▶ _TASK PROMPT_
Using the data beneath this instruction, retype only the lines from the one that contains "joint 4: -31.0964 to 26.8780" down to the one that contains "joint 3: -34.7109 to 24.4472", both included, exactly as they appear.

▶ _AVAILABLE RECORDS_
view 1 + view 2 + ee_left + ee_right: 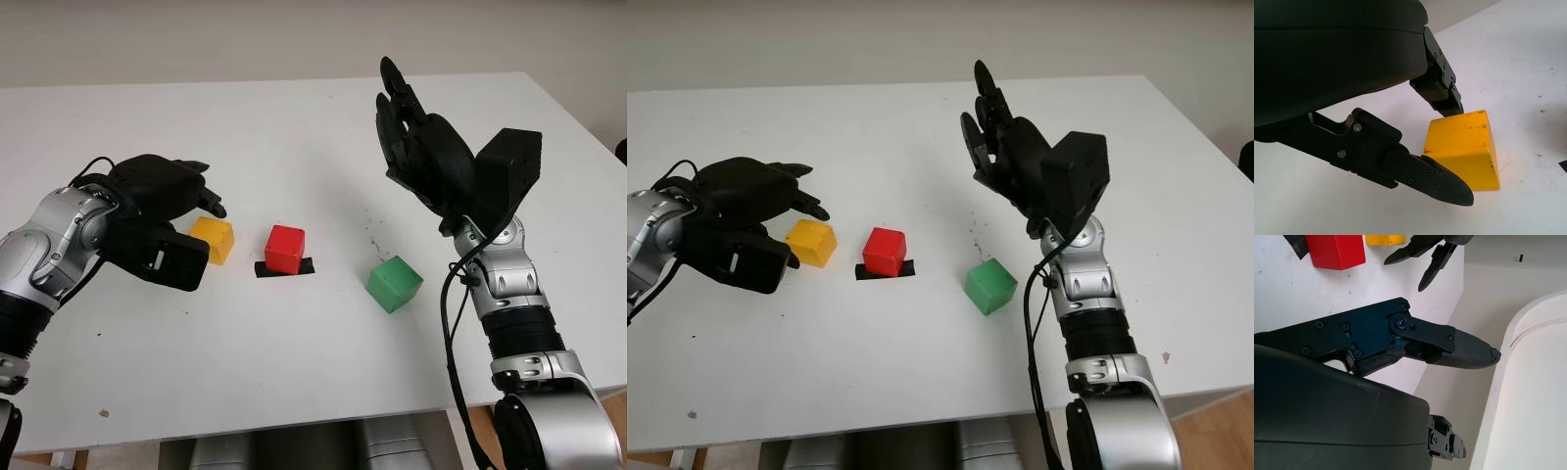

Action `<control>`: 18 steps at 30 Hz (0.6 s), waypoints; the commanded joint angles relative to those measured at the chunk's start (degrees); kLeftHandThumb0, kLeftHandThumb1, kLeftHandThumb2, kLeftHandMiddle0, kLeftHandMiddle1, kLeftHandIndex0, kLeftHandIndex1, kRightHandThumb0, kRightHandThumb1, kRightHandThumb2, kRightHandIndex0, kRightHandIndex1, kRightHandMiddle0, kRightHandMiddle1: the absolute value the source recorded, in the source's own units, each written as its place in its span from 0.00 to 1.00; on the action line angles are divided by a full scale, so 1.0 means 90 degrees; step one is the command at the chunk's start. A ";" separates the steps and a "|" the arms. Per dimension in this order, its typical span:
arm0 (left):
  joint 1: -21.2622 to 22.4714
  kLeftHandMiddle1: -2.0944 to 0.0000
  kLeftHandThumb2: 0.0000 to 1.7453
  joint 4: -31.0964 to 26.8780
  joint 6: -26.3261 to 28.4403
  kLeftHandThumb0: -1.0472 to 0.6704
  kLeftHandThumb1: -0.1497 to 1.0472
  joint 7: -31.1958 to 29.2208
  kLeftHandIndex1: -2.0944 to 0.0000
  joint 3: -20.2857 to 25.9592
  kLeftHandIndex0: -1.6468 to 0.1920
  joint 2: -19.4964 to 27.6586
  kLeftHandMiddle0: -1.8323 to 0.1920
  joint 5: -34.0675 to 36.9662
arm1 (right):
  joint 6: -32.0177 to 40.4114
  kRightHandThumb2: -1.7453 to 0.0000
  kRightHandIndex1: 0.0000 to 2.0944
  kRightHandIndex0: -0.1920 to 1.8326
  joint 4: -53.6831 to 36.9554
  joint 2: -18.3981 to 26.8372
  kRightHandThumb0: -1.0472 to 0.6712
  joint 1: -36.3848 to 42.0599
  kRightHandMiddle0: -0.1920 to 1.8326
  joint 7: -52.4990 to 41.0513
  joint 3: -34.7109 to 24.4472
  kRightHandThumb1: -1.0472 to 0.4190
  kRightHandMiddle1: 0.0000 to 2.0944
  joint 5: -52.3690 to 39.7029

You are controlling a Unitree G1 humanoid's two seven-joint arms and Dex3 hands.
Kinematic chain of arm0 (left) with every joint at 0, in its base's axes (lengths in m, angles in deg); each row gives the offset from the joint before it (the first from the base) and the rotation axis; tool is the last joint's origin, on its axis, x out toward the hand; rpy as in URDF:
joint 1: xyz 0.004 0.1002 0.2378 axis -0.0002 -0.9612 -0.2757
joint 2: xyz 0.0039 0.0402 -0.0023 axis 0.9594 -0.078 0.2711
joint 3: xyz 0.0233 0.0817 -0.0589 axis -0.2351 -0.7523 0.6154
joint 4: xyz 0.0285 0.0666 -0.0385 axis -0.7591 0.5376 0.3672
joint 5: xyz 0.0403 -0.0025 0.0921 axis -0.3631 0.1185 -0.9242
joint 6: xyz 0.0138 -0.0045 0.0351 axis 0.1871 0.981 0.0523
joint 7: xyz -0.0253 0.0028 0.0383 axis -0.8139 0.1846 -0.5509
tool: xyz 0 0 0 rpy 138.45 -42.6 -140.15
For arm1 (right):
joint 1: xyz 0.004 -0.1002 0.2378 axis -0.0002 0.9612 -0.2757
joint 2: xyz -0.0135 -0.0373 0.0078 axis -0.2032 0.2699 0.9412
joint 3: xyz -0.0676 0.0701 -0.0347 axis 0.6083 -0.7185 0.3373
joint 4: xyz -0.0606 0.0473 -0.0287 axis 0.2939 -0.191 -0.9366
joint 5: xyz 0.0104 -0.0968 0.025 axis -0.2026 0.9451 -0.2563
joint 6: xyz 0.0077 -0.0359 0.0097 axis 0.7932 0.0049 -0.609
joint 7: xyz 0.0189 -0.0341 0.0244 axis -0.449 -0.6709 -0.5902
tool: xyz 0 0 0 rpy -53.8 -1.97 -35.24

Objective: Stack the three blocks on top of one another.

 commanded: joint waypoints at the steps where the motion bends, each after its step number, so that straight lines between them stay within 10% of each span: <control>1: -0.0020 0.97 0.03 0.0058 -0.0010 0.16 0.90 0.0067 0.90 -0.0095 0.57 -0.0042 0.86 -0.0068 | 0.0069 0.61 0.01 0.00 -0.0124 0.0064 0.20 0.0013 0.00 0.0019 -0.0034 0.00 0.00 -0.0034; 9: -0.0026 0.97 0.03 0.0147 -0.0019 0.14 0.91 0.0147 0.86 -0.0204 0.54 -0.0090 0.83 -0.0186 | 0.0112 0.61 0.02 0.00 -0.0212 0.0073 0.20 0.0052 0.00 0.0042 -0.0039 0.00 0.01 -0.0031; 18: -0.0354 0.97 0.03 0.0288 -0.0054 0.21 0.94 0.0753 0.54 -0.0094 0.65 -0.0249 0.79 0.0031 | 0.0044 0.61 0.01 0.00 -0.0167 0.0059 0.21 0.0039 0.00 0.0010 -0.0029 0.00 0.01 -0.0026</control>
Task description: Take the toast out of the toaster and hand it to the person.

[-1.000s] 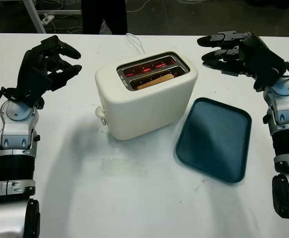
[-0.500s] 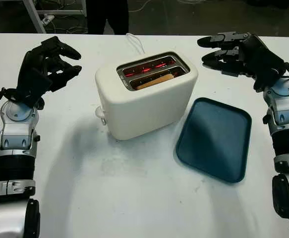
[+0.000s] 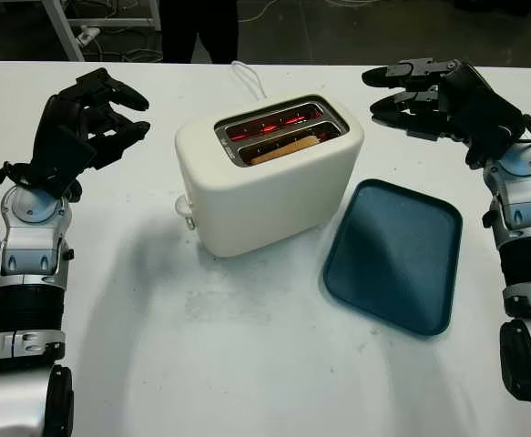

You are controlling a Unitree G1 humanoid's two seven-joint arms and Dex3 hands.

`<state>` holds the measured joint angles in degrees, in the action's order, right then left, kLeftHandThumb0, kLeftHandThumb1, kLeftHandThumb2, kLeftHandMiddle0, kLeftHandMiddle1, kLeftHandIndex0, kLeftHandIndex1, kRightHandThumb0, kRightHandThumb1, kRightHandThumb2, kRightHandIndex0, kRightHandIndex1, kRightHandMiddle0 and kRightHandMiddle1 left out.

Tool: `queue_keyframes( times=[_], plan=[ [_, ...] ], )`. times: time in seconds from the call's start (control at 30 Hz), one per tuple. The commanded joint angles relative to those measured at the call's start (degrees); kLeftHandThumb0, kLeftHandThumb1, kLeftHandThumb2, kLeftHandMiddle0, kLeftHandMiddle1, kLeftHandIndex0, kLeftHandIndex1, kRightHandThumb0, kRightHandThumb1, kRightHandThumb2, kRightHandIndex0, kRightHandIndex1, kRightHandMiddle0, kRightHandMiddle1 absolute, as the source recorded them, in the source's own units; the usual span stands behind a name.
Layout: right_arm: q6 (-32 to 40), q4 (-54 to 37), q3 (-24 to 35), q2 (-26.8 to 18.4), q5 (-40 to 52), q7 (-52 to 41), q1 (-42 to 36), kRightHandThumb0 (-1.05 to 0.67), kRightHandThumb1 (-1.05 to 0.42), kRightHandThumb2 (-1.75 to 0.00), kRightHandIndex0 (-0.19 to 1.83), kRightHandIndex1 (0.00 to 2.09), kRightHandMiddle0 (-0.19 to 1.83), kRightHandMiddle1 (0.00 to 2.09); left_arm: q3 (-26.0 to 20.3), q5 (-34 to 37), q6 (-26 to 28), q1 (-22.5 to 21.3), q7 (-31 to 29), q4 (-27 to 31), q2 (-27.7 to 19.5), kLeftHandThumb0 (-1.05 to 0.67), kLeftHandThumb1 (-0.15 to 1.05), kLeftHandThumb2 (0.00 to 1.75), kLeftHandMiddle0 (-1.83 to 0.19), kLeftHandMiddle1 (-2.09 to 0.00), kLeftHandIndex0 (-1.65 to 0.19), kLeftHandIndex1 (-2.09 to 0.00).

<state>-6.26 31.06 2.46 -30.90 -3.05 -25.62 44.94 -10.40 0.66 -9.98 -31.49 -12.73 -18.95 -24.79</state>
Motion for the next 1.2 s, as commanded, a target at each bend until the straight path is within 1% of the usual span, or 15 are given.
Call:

▶ _ANSWER TO THE EXERCISE_
  joint 4: -31.0964 to 26.8780
  joint 6: -26.3261 to 28.4403
  kLeftHandThumb0: -1.0472 to 0.6704
  kLeftHandThumb1: -0.1497 to 1.0472
  joint 7: -31.1958 to 29.2208
  kLeftHandIndex1: -2.0944 to 0.0000
  joint 3: -20.2857 to 25.9592
  kLeftHandIndex0: -1.6468 to 0.1920
  joint 2: -19.4964 to 27.6586
  kLeftHandMiddle0: -1.8323 to 0.1920
  joint 5: -34.0675 to 36.9662
arm1 (right):
  joint 6: -32.0177 to 40.4114
  kRightHandThumb2: -1.7453 to 0.0000
  kRightHandIndex1: 0.0000 to 2.0944
  kRightHandIndex0: -0.1920 to 1.8326
  joint 4: -53.6831 to 36.9554
  joint 2: -18.3981 to 26.8372
  kRightHandThumb0: -1.0472 to 0.6712
  joint 1: -36.3848 to 42.0599
  kRightHandMiddle0: -0.1920 to 1.8326
  joint 7: -52.4990 to 41.0513
  joint 3: -34.7109 to 24.4472

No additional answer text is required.